Понтер оглядел зал. Жасмель до сих пор удерживала Мегамег, но сейчас отпустила сестру. Мегамег кинулась через весь зал Совета к Понтеру, и тот подхватил её с пола и крепко прижал к груди.
— К порядку! — взревела Сард. — Всем соблюдать порядок!
Понтер улыбался от уха до уха. Он немного опасался, что власти могут решить держать существование другой Земли в секрете. В конце концов, доктор Монтего и доктор Сингх лишь в последний момент смогли предотвратить захват Понтера глексенскими властями, в результате которого он мог исчезнуть навсегда. Но сейчас тысячи людей смотрели на своих домашних визорах на то, что видели эксгибиционисты, и целый зал обычных компаньонов транслировал происходящее на кубы алиби своих владельцев. Весь мир — этот мир — скоро узнает правду.
Болбай поднялась на ноги.
— Понтер!
— Твоё стремление отомстить за меня похвально, дорогая Даклар, — сказал он, — но, как видишь, несколько преждевременно.
— Где ты был? — спросила Болбай. Адекору показалось, что она выглядит скорее рассерженной, чем обрадованной.
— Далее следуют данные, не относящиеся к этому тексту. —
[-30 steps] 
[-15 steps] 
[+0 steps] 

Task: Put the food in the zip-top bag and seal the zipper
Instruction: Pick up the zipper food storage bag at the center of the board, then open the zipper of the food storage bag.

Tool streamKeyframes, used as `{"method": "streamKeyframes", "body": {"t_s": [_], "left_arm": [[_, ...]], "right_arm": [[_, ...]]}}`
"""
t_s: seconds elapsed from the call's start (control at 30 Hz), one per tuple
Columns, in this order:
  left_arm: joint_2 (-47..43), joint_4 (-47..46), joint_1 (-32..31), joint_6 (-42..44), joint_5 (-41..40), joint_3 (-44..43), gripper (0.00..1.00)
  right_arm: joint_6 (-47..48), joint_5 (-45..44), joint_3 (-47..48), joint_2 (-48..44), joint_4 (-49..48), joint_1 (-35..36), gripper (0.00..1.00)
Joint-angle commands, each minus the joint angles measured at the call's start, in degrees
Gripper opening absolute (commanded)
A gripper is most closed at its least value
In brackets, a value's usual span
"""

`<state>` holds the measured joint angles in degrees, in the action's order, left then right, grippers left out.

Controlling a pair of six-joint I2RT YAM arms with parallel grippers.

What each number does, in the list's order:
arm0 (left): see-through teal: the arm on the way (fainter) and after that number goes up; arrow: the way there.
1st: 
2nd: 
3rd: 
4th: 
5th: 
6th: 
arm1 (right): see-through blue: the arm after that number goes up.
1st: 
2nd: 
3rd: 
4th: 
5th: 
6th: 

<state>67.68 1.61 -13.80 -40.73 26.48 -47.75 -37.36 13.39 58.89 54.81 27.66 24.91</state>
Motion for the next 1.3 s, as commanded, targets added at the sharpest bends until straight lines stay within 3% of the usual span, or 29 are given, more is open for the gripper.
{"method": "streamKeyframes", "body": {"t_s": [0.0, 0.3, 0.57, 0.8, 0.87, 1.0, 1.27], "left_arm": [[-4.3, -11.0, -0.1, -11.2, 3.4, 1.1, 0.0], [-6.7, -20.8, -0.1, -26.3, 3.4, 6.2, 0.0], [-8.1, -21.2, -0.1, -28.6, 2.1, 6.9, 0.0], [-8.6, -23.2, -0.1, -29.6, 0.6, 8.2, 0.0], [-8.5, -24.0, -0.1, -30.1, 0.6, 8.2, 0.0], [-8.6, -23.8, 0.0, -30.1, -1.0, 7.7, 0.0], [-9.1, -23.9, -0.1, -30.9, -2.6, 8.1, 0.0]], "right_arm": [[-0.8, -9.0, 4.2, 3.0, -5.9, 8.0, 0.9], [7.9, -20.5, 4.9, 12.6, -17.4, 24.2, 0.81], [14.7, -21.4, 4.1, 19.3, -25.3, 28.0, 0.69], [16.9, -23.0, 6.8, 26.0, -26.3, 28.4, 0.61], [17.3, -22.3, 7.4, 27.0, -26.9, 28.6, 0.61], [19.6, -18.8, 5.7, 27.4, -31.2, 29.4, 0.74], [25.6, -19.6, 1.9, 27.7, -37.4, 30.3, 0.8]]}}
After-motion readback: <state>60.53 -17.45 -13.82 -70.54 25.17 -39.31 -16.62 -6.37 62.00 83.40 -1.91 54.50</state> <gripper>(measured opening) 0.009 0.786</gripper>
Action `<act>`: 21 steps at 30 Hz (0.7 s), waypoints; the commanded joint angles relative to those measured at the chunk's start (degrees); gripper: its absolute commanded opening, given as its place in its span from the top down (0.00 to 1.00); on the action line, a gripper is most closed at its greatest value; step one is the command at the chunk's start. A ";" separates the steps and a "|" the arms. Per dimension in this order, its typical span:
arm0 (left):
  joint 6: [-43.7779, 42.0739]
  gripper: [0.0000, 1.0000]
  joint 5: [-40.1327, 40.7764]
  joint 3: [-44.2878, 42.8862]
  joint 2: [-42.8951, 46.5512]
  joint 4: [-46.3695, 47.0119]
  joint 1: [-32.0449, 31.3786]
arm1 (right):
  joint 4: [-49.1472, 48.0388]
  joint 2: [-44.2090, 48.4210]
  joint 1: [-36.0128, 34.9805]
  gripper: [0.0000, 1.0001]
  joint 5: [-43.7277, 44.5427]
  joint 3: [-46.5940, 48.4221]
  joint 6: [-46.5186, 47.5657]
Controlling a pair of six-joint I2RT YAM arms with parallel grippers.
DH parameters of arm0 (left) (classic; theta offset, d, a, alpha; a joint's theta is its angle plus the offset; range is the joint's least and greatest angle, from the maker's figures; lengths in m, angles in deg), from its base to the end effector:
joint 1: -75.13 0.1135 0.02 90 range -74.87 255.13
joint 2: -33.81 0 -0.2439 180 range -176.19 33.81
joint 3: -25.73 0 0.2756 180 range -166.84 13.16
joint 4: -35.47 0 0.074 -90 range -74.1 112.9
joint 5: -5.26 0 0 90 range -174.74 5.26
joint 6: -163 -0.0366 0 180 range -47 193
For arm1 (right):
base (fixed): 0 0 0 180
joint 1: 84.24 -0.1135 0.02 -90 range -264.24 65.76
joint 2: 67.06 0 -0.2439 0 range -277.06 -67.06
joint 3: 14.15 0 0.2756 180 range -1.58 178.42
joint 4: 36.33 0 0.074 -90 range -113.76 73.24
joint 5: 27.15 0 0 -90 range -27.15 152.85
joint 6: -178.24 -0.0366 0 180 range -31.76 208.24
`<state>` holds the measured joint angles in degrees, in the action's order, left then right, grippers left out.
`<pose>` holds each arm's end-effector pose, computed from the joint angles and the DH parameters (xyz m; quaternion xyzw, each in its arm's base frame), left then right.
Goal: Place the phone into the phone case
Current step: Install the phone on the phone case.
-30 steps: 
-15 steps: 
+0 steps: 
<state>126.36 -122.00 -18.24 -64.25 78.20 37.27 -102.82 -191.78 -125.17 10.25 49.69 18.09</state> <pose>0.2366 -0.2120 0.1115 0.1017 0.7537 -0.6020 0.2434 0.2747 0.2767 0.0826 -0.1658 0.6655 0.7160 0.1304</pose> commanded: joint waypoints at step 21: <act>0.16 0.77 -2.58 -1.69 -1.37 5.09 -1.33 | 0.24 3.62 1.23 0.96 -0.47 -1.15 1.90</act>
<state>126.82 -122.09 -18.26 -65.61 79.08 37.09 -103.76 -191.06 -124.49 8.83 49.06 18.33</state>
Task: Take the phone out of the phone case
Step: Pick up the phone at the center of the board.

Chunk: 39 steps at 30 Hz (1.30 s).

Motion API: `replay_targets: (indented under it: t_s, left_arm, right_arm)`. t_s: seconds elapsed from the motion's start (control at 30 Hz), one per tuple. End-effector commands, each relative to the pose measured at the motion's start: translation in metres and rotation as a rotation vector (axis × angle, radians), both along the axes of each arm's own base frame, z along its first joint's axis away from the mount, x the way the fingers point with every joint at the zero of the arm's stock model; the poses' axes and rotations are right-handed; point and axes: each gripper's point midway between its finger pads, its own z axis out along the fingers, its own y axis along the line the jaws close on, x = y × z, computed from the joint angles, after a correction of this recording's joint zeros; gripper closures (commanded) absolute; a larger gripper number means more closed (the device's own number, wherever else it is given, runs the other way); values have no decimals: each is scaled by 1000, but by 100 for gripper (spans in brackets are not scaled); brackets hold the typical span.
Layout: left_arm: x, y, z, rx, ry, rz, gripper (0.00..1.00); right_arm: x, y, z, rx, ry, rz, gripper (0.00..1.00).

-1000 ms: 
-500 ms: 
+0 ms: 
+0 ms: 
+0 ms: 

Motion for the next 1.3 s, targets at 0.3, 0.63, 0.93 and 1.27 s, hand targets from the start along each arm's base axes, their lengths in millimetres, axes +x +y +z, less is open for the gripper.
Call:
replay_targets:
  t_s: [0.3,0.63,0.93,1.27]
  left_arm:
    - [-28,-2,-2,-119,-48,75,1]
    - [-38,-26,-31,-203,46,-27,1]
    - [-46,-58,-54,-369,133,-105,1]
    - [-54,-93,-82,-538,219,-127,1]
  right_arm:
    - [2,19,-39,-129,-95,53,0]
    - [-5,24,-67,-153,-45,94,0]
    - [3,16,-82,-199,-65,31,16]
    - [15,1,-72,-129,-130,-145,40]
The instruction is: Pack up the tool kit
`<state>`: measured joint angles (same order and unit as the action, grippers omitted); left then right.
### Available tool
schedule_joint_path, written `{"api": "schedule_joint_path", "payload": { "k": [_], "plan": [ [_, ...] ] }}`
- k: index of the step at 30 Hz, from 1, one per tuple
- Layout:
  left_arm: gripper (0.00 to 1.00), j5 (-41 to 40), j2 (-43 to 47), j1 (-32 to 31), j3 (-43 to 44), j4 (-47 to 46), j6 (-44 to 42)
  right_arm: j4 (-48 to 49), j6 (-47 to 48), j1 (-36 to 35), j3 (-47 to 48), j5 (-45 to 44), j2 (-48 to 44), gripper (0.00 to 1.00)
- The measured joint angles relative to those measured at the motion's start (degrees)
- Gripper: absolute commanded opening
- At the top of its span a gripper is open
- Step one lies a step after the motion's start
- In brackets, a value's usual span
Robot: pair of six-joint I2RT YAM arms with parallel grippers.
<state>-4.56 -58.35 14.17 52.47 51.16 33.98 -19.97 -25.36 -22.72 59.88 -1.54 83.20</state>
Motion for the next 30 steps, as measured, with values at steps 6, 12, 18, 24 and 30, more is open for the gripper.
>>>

— Где я был? — повторил Понтер, глядя на серебристые костюмы в толпе. — Должен сказать, я польщён тем, что дело об убийстве не слишком известного учёного привлекло столько эксгибиционистов. В их присутствии, и в присутствии сотен обычных компаньонов, посылающих сигналы в павильон алиби, я с превеликим удовольствием всё подробно объясню. — Он оглядел обращённые к нему лица — широкие, плоские лица; лица с носами нормального размера, а не теми пимпочками, что считаются носами у глексенов; заросшие волосами лица мужчин и менее волосатые — женщин; лица с далеко выступающими надбровными дугами и сглаженными нижними челюстями; прекрасные, превосходные лица, лица его народа, его друзей, его вида. — Но сначала, — произнёс он, — я хотел бы сказать, что нет в мире места лучше, чем родной дом.